Every entry below is to be copied exactly, with nothing left out.
[[ Records for the exercise open ]]
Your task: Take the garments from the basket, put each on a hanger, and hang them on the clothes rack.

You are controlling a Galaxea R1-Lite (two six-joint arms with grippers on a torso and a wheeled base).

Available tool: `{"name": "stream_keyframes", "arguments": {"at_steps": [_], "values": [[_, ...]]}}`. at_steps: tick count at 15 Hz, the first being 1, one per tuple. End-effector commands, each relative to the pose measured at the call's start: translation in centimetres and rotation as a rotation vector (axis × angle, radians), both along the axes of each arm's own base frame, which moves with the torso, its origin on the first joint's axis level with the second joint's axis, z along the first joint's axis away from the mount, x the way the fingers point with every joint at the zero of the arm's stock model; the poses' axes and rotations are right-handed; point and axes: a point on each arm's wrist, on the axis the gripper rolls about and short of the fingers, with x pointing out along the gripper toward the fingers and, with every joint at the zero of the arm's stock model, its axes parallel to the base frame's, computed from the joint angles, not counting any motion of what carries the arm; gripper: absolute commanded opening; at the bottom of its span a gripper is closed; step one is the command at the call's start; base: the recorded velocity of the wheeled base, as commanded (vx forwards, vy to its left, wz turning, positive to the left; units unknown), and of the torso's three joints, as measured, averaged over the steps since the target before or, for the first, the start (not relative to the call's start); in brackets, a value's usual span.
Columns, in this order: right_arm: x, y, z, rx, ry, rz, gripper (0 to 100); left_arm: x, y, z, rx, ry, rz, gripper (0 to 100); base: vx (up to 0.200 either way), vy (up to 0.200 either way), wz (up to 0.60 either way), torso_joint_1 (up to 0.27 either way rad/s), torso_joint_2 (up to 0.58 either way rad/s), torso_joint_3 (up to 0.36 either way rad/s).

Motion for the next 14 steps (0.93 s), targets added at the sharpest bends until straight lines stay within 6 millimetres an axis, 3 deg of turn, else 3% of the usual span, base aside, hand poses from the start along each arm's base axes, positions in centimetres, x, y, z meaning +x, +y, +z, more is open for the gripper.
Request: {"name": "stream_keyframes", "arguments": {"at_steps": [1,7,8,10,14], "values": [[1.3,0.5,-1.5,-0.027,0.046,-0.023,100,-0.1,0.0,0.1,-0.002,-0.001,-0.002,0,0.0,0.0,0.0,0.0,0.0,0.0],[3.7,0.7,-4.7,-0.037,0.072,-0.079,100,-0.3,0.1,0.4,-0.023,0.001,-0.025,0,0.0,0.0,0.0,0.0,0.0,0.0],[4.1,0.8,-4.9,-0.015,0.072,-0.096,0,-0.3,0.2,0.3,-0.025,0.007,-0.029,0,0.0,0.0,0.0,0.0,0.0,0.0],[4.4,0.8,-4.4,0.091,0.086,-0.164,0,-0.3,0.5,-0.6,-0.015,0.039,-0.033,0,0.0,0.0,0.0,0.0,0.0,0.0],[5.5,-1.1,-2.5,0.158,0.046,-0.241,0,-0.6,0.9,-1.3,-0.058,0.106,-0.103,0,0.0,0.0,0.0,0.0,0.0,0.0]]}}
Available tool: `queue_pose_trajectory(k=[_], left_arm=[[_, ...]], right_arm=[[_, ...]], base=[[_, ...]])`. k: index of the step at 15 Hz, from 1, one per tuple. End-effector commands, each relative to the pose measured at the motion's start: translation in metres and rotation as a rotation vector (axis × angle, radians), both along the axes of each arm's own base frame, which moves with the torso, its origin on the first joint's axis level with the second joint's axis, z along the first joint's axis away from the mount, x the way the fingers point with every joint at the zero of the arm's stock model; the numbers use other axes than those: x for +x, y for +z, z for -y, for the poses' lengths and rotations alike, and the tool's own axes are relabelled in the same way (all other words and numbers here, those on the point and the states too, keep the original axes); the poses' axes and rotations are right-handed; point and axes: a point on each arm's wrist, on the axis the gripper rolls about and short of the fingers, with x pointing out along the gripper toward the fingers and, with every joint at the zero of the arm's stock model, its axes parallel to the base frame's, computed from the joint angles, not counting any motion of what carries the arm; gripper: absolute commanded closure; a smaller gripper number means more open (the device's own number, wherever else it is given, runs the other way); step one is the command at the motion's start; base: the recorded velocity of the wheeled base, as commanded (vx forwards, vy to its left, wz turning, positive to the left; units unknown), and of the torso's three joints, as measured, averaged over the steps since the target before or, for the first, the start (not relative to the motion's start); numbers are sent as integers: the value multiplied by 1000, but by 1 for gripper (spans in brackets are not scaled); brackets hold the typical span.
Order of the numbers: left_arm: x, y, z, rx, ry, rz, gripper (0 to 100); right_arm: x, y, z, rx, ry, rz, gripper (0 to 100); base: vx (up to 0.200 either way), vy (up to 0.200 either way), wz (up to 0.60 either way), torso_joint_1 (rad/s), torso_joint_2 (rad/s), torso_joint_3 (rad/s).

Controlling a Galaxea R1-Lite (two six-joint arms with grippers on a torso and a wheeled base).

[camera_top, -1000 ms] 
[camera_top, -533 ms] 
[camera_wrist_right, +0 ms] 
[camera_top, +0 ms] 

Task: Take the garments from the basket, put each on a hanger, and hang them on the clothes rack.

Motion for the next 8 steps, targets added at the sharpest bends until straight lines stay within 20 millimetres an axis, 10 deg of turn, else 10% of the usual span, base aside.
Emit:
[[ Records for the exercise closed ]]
- [Answer space]
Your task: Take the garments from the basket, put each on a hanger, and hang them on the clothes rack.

You are controlling a Galaxea R1-Lite (two six-joint arms with grippers on a torso and a wheeled base).

Available tool: `{"name": "stream_keyframes", "arguments": {"at_steps": [_], "values": [[_, ...]]}}`. at_steps: tick count at 15 Hz, the first being 1, one per tuple. End-effector commands, each relative to the pose measured at the call's start: translation in centimetres and rotation as a rotation vector (axis × angle, radians), both along the axes of each arm's own base frame, which moves with the torso, its origin on the first joint's axis level with the second joint's axis, z along the first joint's axis away from the mount, x the way the fingers point with every joint at the zero of the arm's stock model; the poses' axes and rotations are right-handed; point and axes: a point on each arm's wrist, on the axis the gripper rolls about and short of the fingers, with x pointing out along the gripper toward the fingers and, with every joint at the zero of the arm's stock model, its axes parallel to the base frame's, computed from the joint angles, not counting any motion of what carries the arm; gripper: absolute commanded opening; at the bottom of its span a gripper is closed; step one is the command at the call's start; base: the recorded velocity of the wheeled base, as commanded (vx forwards, vy to its left, wz turning, positive to the left; units unknown), and of the torso's three joints, as measured, averaged over the steps since the target before or, for the first, the start (not relative to the call's start); in brackets, a value's usual span.
Columns, in this order: right_arm: x, y, z, rx, ry, rz, gripper (0 to 100); left_arm: x, y, z, rx, ry, rz, gripper (0 to 100); base: vx (up to 0.200 either way), vy (up to 0.200 either way), wz (up to 0.60 either way), torso_joint_1 (up to 0.27 either way rad/s), torso_joint_2 (up to 0.58 either way rad/s), torso_joint_3 (up to 0.36 either way rad/s).

Motion for the next 14 steps (0.93 s), targets added at the sharpest bends until straight lines stay within 6 millimetres an axis, 3 deg of turn, else 3% of the usual span, base aside, hand poses from the start along each arm's base axes, positions in centimetres, x, y, z meaning +x, +y, +z, more is open for the gripper.
Request: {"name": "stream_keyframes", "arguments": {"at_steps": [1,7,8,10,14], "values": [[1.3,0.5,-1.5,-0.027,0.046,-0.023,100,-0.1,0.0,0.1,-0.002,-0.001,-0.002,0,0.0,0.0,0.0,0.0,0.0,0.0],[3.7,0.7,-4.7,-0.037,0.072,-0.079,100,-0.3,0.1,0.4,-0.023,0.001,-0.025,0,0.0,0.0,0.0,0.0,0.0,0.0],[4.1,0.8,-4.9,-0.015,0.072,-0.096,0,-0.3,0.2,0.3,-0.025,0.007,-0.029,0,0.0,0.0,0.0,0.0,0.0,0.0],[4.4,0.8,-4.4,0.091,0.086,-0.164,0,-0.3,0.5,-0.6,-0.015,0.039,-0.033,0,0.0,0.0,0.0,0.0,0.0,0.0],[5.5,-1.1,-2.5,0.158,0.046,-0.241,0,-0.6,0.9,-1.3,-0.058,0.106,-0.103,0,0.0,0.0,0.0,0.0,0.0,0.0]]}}
Available tool: `queue_pose_trajectory(k=[_], left_arm=[[_, ...]], right_arm=[[_, ...]], base=[[_, ...]])`. k: index of the step at 15 Hz, from 1, one per tuple. End-effector commands, each relative to the pose measured at the motion's start: translation in metres and rotation as a rotation vector (axis × angle, radians), both along the axes of each arm's own base frame, which moves with the torso, its origin on the first joint's axis level with the second joint's axis, z along the first joint's axis away from the mount, x the way the fingers point with every joint at the zero of the arm's stock model; the numbers use other axes than those: x for +x, y for +z, z for -y, for the poses' lengths and rotations alike, and the tool's own axes are relabelled in the same way (all other words and numbers here, those on the point and the states too, keep the original axes); the poses' axes and rotations are right-handed; point and axes: a point on each arm's wrist, on the axis the gripper rolls about and short of the fingers, with x pointing out along the gripper toward the fingers and, with every joint at the zero of the arm's stock model, its axes parallel to the base frame's, computed from the joint angles, not counting any motion of what carries the arm; gripper: absolute commanded closure; a smaller gripper number means more open (the device's own number, wherever else it is given, runs the other way); step one is the command at the motion's start; base: the recorded velocity of the wheeled base, as commanded (vx forwards, vy to its left, wz turning, positive to the left; units unknown), and of the torso's three joints, as measured, averaged over the steps since the target before or, for the first, the start (not relative to the motion's start); numbers are sent as integers: the value multiplied by 1000, but by 1 for gripper (spans in brackets are not scaled); brackets hold the typical span.
Order of the numbers: left_arm: x, y, z, rx, ry, rz, gripper (0 to 100); right_arm: x, y, z, rx, ry, rz, gripper (0 to 100); base: vx (up to 0.200 either way), vy (up to 0.200 either way), wz (up to 0.60 either way), torso_joint_1 (rad/s), torso_joint_2 (rad/s), torso_joint_3 (rad/s).

Controlling a Galaxea R1-Lite (two six-joint arms with grippers on a torso and a wheeled base).

[camera_top, -1000 ms] 
[camera_top, -533 ms] 
[camera_wrist_right, +0 ms] 
[camera_top, +0 ms] 

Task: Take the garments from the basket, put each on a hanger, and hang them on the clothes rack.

Motion for the next 8 steps, targets added at the sharpest bends until straight lines stay within 20 millimetres an axis, 10 deg of turn, else 10% of the usual span, base aside.
Emit:

The exercise contains no remaining tasks.